I want more scholarly feasting. THATCamp has the potential to be a feast and, at its best moments last weekend in Durham, was. But to make the feast work, we have to temporarily shelve reality. Which means shelving the words "standards" and "best practices." There's a time for details, and communal brain-gorges aren't it.
An example. When someone playfully says wouldn't it be cool if you could wallpaper your office with a touchscreen bookshelf? (as John McVey did say to me this summer -- John is someone who knows how to intellectually feast), you don't ask how that would work with Apple's DRM policy. You grin and toss the ball back. As in: ooo! you could instantly customize the colors!
The urge to feast is systematically rooted out of us, those of us with formal academic training. Gluttony is a mortal sin to be refined into dialectic -- something more controlled, more abstemious in its rhetoric. You're supposed to be excited; but not too excited. Language comes from your lips, not your fingers. You absolutely should not (as I often do) slosh your drink all over your nice conference shirt during the breaks. If you slosh your drink, your hands are gesticulating too much. Don't move your hands (I tell myself).
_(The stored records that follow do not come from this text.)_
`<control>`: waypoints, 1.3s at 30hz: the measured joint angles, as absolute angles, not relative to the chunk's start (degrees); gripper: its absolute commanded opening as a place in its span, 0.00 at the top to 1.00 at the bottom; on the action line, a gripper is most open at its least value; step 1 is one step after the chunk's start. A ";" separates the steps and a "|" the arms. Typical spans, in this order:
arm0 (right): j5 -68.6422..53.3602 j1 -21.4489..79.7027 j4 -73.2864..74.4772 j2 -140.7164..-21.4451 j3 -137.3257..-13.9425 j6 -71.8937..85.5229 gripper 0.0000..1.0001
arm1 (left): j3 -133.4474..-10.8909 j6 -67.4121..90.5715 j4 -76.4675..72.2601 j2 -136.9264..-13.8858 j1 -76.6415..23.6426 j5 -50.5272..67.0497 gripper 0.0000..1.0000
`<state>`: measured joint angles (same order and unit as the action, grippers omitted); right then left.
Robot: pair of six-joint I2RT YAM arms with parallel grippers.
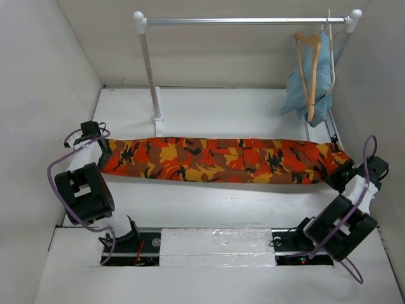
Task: Place the trousers on the hanger
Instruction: Fold the trousers at the center of the board.
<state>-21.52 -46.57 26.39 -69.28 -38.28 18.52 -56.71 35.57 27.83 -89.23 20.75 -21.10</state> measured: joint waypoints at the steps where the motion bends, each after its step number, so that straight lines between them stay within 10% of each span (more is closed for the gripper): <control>1: -21.47 -47.33 27.99 -66.81 -37.23 17.98 1.00 | -56.60 35.59 28.97 -88.36 20.75 -22.50 1.00; 4: -21.06 -48.90 31.42 -60.71 -34.15 16.58 0.77 | -56.60 35.64 31.35 -86.78 21.06 -25.80 0.98; 5: -21.06 -49.15 31.77 -58.85 -32.84 16.49 0.62 | -56.60 35.73 31.92 -86.50 21.39 -26.46 0.64; 6: -21.17 -49.32 31.68 -57.28 -31.46 16.21 0.33 | -56.60 35.44 32.42 -86.37 21.76 -27.31 0.47; 8: -21.19 -49.74 30.46 -55.70 -28.93 15.90 0.13 | -56.69 35.55 32.69 -86.37 22.92 -29.17 0.13; 12: -21.50 -50.33 31.51 -59.92 -29.69 14.57 0.08 | -59.07 37.32 34.94 -86.30 24.12 -28.64 0.06; 19: -19.29 -52.93 33.04 -61.47 -35.92 14.35 0.05 | -64.51 39.13 31.51 -81.01 9.58 -19.31 0.38; 23: -18.94 -55.35 31.40 -66.02 -36.21 14.57 0.04 | -60.53 39.05 23.31 -72.66 -5.56 -8.64 0.99; 39: -20.99 -55.66 20.12 -77.60 -37.85 15.64 0.07 | -42.48 37.76 20.91 -59.70 -11.62 4.12 1.00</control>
<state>-20.99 -55.66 20.12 -77.60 -37.85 15.64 -42.48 37.76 20.91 -59.70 -11.62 4.12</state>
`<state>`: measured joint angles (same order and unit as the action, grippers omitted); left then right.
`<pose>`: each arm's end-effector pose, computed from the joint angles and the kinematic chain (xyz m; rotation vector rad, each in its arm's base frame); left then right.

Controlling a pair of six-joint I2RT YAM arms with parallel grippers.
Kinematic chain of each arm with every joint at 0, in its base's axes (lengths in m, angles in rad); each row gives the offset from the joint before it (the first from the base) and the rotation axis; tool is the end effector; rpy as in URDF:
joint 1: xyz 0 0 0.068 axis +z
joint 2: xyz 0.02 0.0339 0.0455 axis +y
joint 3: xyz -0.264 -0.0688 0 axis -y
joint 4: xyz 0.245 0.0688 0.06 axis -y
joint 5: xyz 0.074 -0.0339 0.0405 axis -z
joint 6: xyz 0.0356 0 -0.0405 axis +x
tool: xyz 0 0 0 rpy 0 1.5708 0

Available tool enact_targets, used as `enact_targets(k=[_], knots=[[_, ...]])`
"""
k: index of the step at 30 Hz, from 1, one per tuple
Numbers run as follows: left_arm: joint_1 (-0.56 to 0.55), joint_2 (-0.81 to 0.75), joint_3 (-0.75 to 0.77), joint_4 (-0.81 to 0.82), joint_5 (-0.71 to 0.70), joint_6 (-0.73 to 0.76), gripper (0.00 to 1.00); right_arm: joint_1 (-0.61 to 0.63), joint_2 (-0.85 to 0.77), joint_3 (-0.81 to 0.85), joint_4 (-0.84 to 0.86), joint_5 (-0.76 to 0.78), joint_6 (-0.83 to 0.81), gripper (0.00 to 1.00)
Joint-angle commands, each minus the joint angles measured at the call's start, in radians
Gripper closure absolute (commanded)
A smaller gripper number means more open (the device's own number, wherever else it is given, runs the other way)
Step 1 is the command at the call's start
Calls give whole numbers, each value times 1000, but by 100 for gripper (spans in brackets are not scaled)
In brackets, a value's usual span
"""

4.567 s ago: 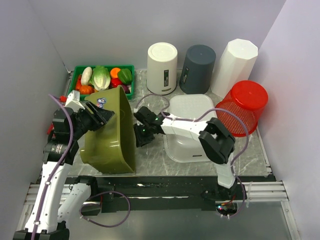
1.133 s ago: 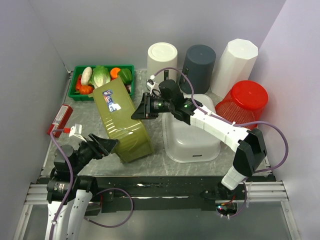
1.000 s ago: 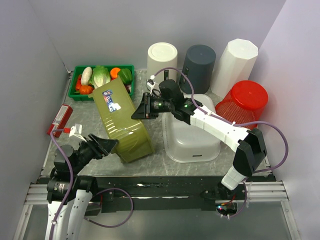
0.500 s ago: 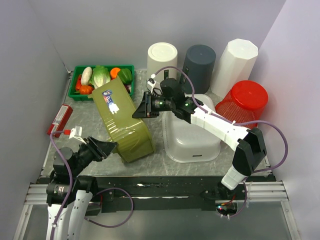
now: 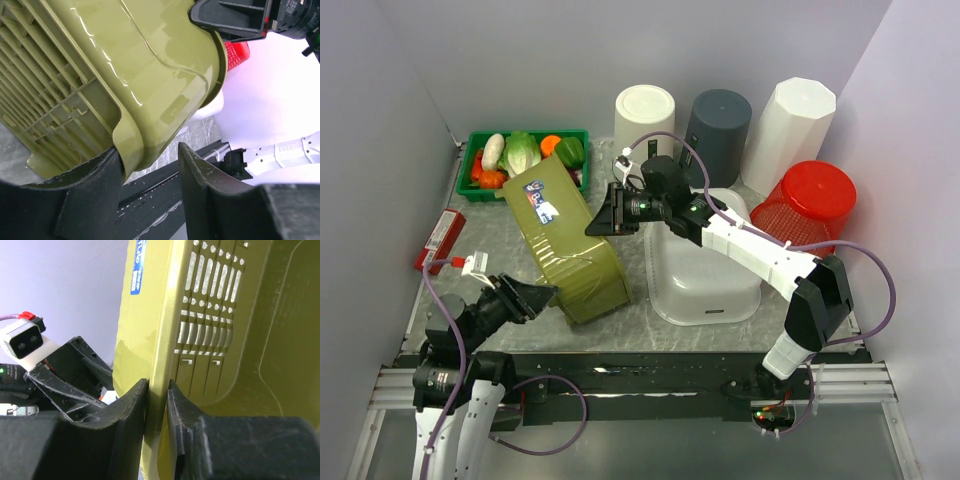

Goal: Turn the large container upside down
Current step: Turn the container upside down at the center of the board.

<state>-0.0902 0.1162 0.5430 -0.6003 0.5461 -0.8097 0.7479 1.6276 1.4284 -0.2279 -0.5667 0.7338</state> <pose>0.0569 -0.0237 0.2821 -0.2385 1.8426 -1.1168 0.2668 0.2736 0.3443 -0.4331 2.2244 1.4461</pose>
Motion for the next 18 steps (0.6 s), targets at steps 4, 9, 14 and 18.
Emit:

At a feast, your lips are for laughing, your hands for dancing, and no one gives a shit how crazy you sound. That's the point.
How our cultural heritage will be digitized and our digital heritage maintained are serious and sobering discussions; they end with action items and task forces deployed in the light of day. But we still need spaces for feasting -- the brainstorming haze, where you say things you don't quite remember the next day but you feel excited, energized. The best sessions at THATCampRTP left me eager to begin playing.
Which is now what I'm going to go do. That, and have some lunch.